§ Work item: The entries are to be repeated exactly, with all pictures omitted.

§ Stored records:
========================================
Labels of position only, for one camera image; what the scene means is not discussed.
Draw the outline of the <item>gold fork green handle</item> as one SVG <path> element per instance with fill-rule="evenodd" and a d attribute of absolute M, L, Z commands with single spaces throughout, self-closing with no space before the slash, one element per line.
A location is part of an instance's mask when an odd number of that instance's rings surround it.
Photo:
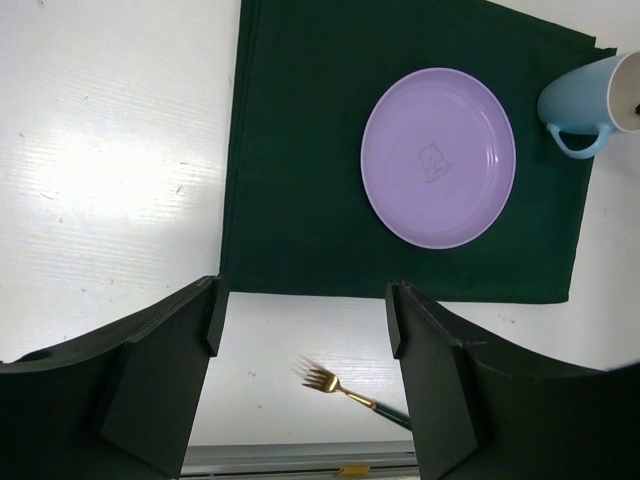
<path fill-rule="evenodd" d="M 318 362 L 298 356 L 294 363 L 294 371 L 300 376 L 302 386 L 325 394 L 343 395 L 402 429 L 412 431 L 411 420 L 407 413 L 345 388 L 337 374 Z"/>

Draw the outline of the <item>dark green cloth placemat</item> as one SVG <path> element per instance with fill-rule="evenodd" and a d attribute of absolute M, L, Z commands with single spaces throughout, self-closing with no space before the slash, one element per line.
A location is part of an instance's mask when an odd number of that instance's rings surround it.
<path fill-rule="evenodd" d="M 233 290 L 380 298 L 392 280 L 454 302 L 568 299 L 592 164 L 536 114 L 551 81 L 613 56 L 594 37 L 487 1 L 245 1 L 220 271 Z M 413 71 L 464 71 L 511 122 L 515 182 L 486 233 L 451 250 L 377 218 L 359 150 L 375 102 Z"/>

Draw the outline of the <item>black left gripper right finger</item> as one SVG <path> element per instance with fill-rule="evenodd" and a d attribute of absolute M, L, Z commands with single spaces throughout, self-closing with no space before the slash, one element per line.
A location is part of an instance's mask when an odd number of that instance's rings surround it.
<path fill-rule="evenodd" d="M 447 310 L 417 287 L 385 296 L 424 479 L 635 479 L 639 368 L 553 359 Z"/>

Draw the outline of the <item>light blue mug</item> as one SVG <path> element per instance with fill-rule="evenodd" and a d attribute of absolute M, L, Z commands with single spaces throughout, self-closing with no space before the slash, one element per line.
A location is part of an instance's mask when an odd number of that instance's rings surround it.
<path fill-rule="evenodd" d="M 639 131 L 639 53 L 630 52 L 581 66 L 547 85 L 537 113 L 560 150 L 573 159 L 592 158 L 611 135 Z M 569 148 L 563 133 L 593 135 L 581 150 Z"/>

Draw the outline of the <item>lilac plastic plate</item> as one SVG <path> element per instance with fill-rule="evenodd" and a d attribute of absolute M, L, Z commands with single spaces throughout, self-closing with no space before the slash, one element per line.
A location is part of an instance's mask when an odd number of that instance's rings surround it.
<path fill-rule="evenodd" d="M 427 68 L 376 102 L 360 149 L 364 190 L 394 235 L 425 249 L 468 244 L 502 213 L 517 164 L 509 118 L 471 75 Z"/>

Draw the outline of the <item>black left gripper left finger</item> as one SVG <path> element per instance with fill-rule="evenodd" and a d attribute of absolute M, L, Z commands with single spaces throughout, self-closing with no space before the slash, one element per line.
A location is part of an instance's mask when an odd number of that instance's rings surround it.
<path fill-rule="evenodd" d="M 1 367 L 5 479 L 176 479 L 229 288 L 206 276 Z"/>

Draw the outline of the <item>aluminium front table rail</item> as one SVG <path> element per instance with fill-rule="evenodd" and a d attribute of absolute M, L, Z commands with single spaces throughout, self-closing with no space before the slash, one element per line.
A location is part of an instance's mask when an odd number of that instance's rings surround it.
<path fill-rule="evenodd" d="M 193 446 L 182 479 L 418 479 L 413 443 Z"/>

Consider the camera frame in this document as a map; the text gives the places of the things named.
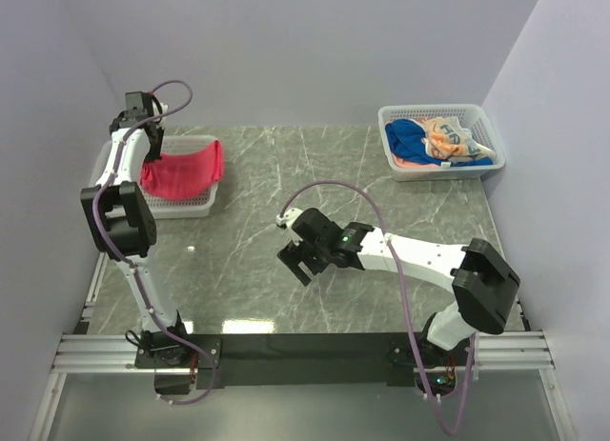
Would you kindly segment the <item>pink red towel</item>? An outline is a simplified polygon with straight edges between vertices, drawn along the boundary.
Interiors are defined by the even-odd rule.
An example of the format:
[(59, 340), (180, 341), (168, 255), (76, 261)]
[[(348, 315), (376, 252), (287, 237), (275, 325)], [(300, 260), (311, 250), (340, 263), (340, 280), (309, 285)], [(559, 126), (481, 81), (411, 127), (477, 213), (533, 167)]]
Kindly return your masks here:
[(205, 149), (189, 154), (163, 154), (146, 162), (140, 185), (144, 192), (165, 200), (195, 198), (224, 176), (223, 147), (214, 140)]

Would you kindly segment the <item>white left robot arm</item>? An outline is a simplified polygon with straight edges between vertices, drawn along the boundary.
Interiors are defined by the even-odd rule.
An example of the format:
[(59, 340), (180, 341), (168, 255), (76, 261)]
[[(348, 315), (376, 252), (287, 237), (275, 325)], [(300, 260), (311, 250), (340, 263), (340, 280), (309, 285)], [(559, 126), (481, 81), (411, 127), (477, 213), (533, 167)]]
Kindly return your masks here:
[(125, 334), (137, 347), (137, 362), (179, 367), (192, 358), (192, 343), (161, 289), (154, 264), (156, 223), (138, 184), (144, 163), (160, 158), (167, 108), (144, 91), (128, 92), (125, 104), (110, 125), (106, 166), (93, 186), (81, 190), (80, 202), (95, 246), (124, 274), (141, 315), (142, 332)]

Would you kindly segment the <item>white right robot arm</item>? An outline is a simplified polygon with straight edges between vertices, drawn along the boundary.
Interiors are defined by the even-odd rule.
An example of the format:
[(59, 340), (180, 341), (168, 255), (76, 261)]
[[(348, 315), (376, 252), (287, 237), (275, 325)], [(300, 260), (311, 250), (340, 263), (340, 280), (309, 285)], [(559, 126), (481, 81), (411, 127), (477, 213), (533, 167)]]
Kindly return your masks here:
[(504, 333), (520, 279), (489, 242), (444, 245), (384, 232), (351, 222), (340, 227), (320, 210), (291, 208), (275, 219), (289, 234), (278, 259), (308, 285), (329, 266), (387, 271), (438, 286), (453, 302), (434, 313), (416, 333), (417, 351), (427, 368), (442, 365), (472, 334)]

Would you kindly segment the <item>beige patterned towel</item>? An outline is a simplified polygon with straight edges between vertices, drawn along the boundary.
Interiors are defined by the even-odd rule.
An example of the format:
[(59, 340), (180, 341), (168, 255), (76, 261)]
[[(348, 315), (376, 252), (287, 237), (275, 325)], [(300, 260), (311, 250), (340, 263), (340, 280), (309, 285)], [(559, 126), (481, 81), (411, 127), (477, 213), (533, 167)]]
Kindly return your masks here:
[(430, 158), (452, 165), (492, 164), (496, 159), (496, 153), (478, 143), (455, 116), (421, 119), (418, 123), (424, 131), (421, 142), (425, 154)]

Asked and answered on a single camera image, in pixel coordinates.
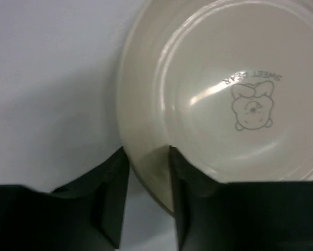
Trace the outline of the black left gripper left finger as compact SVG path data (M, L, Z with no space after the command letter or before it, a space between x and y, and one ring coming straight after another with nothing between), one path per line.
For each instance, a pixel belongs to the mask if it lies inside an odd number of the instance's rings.
M0 250L119 249L129 174L118 149L51 193L0 185Z

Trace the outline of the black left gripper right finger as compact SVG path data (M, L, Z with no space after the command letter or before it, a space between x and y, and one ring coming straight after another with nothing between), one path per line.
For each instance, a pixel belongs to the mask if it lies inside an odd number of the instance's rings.
M175 147L169 167L179 250L313 250L313 181L220 183Z

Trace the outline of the cream plastic plate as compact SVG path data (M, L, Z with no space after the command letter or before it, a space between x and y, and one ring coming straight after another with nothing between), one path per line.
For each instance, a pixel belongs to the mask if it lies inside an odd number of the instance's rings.
M148 1L123 50L117 117L169 214L171 146L222 183L313 180L313 1Z
========================================
§ Solved problem:
Labels of position only, for one camera image; what the scene means is not discussed.
Draw the outline of the <item>gold fork green handle</item> as one SVG <path> element per instance with fill-rule="evenodd" and a d attribute of absolute M, L, Z commands with single spaces throughout, self-closing with no space before the slash, one element per line.
A location is part of an instance's mask when an odd number of that instance's rings surround it.
Photo:
<path fill-rule="evenodd" d="M 318 362 L 298 356 L 294 363 L 294 371 L 300 376 L 302 386 L 325 394 L 343 395 L 402 429 L 412 431 L 411 420 L 407 413 L 345 388 L 337 374 Z"/>

Draw the outline of the <item>dark green cloth placemat</item> as one SVG <path> element per instance with fill-rule="evenodd" and a d attribute of absolute M, L, Z commands with single spaces throughout, self-closing with no space before the slash, one element per line.
A location is part of an instance's mask when an odd number of that instance's rings surround it.
<path fill-rule="evenodd" d="M 233 290 L 380 298 L 392 280 L 454 302 L 568 299 L 592 164 L 536 114 L 551 81 L 613 56 L 594 37 L 487 1 L 245 1 L 220 271 Z M 413 71 L 464 71 L 511 122 L 515 182 L 486 233 L 451 250 L 377 218 L 359 150 L 375 102 Z"/>

Draw the outline of the <item>black left gripper right finger</item> as one SVG <path> element per instance with fill-rule="evenodd" and a d attribute of absolute M, L, Z commands with single spaces throughout, self-closing with no space before the slash, one element per line.
A location is part of an instance's mask when an odd number of that instance's rings surround it.
<path fill-rule="evenodd" d="M 447 310 L 417 287 L 385 296 L 424 479 L 635 479 L 639 368 L 553 359 Z"/>

Draw the outline of the <item>light blue mug</item> as one SVG <path> element per instance with fill-rule="evenodd" and a d attribute of absolute M, L, Z commands with single spaces throughout, self-closing with no space before the slash, one element per line.
A location is part of an instance's mask when an odd number of that instance's rings surround it.
<path fill-rule="evenodd" d="M 639 131 L 639 53 L 630 52 L 581 66 L 547 85 L 537 113 L 560 150 L 573 159 L 592 158 L 611 135 Z M 569 148 L 563 133 L 593 135 L 581 150 Z"/>

Draw the outline of the <item>lilac plastic plate</item> as one SVG <path> element per instance with fill-rule="evenodd" and a d attribute of absolute M, L, Z commands with single spaces throughout, self-closing with no space before the slash, one element per line.
A location is part of an instance's mask when an odd number of that instance's rings surround it.
<path fill-rule="evenodd" d="M 427 68 L 376 102 L 360 149 L 364 190 L 394 235 L 425 249 L 468 244 L 502 213 L 517 164 L 509 118 L 471 75 Z"/>

Draw the outline of the <item>black left gripper left finger</item> as one SVG <path> element per instance with fill-rule="evenodd" and a d attribute of absolute M, L, Z commands with single spaces throughout, self-closing with no space before the slash, one element per line.
A location is part of an instance's mask when an odd number of that instance's rings surround it.
<path fill-rule="evenodd" d="M 1 367 L 5 479 L 176 479 L 229 288 L 206 276 Z"/>

Draw the outline of the <item>aluminium front table rail</item> as one SVG <path> element per instance with fill-rule="evenodd" and a d attribute of absolute M, L, Z commands with single spaces throughout, self-closing with no space before the slash, one element per line.
A location is part of an instance's mask when an odd number of that instance's rings surround it.
<path fill-rule="evenodd" d="M 193 446 L 182 479 L 418 479 L 413 443 Z"/>

Consider the camera frame in this document as a map; the text gives the places of the things named.
Would you kindly segment the <item>pink red towel</item>? An outline is a simplified polygon with straight edges between vertices, drawn along the boundary.
Interiors are defined by the even-odd rule.
An example of the format:
[(59, 340), (180, 341), (168, 255), (76, 261)]
[[(348, 315), (376, 252), (287, 237), (275, 325)], [(300, 260), (311, 250), (340, 263), (340, 280), (309, 285)], [(559, 126), (481, 81), (411, 127), (477, 213), (533, 167)]]
Kindly return your masks here:
[(205, 149), (189, 154), (163, 154), (146, 162), (140, 185), (144, 192), (165, 200), (195, 198), (224, 176), (223, 147), (214, 140)]

Would you kindly segment the <item>white left robot arm</item>? An outline is a simplified polygon with straight edges between vertices, drawn along the boundary.
Interiors are defined by the even-odd rule.
An example of the format:
[(59, 340), (180, 341), (168, 255), (76, 261)]
[[(348, 315), (376, 252), (287, 237), (275, 325)], [(300, 260), (311, 250), (340, 263), (340, 280), (309, 285)], [(559, 126), (481, 81), (411, 127), (477, 213), (533, 167)]]
Kindly return your masks here:
[(125, 334), (137, 347), (137, 362), (179, 367), (192, 358), (192, 343), (161, 289), (154, 264), (156, 223), (138, 184), (144, 163), (160, 158), (167, 108), (144, 91), (128, 92), (125, 104), (110, 125), (106, 166), (93, 186), (81, 190), (80, 202), (95, 246), (124, 274), (141, 315), (142, 332)]

Would you kindly segment the <item>white right robot arm</item>? An outline is a simplified polygon with straight edges between vertices, drawn along the boundary.
Interiors are defined by the even-odd rule.
An example of the format:
[(59, 340), (180, 341), (168, 255), (76, 261)]
[[(348, 315), (376, 252), (287, 237), (275, 325)], [(300, 260), (311, 250), (340, 263), (340, 280), (309, 285)], [(559, 126), (481, 81), (411, 127), (477, 213), (533, 167)]]
Kindly return your masks here:
[(504, 333), (520, 279), (489, 242), (444, 245), (384, 232), (351, 222), (340, 227), (320, 210), (291, 208), (275, 219), (289, 234), (278, 259), (308, 285), (329, 266), (387, 271), (438, 286), (453, 302), (434, 313), (416, 333), (417, 351), (427, 368), (442, 365), (472, 334)]

Would you kindly segment the <item>beige patterned towel</item>? An outline is a simplified polygon with straight edges between vertices, drawn along the boundary.
Interiors are defined by the even-odd rule.
An example of the format:
[(59, 340), (180, 341), (168, 255), (76, 261)]
[[(348, 315), (376, 252), (287, 237), (275, 325)], [(300, 260), (311, 250), (340, 263), (340, 280), (309, 285)], [(559, 126), (481, 81), (411, 127), (477, 213), (533, 167)]]
Kindly return your masks here:
[(430, 158), (452, 165), (492, 164), (496, 159), (496, 153), (478, 143), (455, 116), (421, 119), (418, 123), (424, 131), (421, 142), (425, 154)]

Asked and answered on a single camera image, in pixel coordinates.
Trace the outline of the black left gripper left finger as compact SVG path data (M, L, Z with no space after the command letter or before it, a space between x and y, and one ring coming straight after another with nothing between), one path per line.
For each instance, a pixel belongs to the mask if it lies inside an odd number of the instance's rings.
M0 250L119 249L129 174L118 149L51 193L0 185Z

Trace the outline of the black left gripper right finger as compact SVG path data (M, L, Z with no space after the command letter or before it, a space between x and y, and one ring coming straight after another with nothing between), one path per line.
For each instance, a pixel belongs to the mask if it lies inside an odd number of the instance's rings.
M175 147L169 167L179 250L313 250L313 181L220 183Z

Trace the outline of the cream plastic plate as compact SVG path data (M, L, Z with no space after the command letter or before it, a space between x and y, and one ring coming straight after another with nothing between), one path per line.
For each instance, a pixel belongs to the mask if it lies inside an odd number of the instance's rings.
M148 1L123 50L117 117L169 214L171 146L222 183L313 180L313 1Z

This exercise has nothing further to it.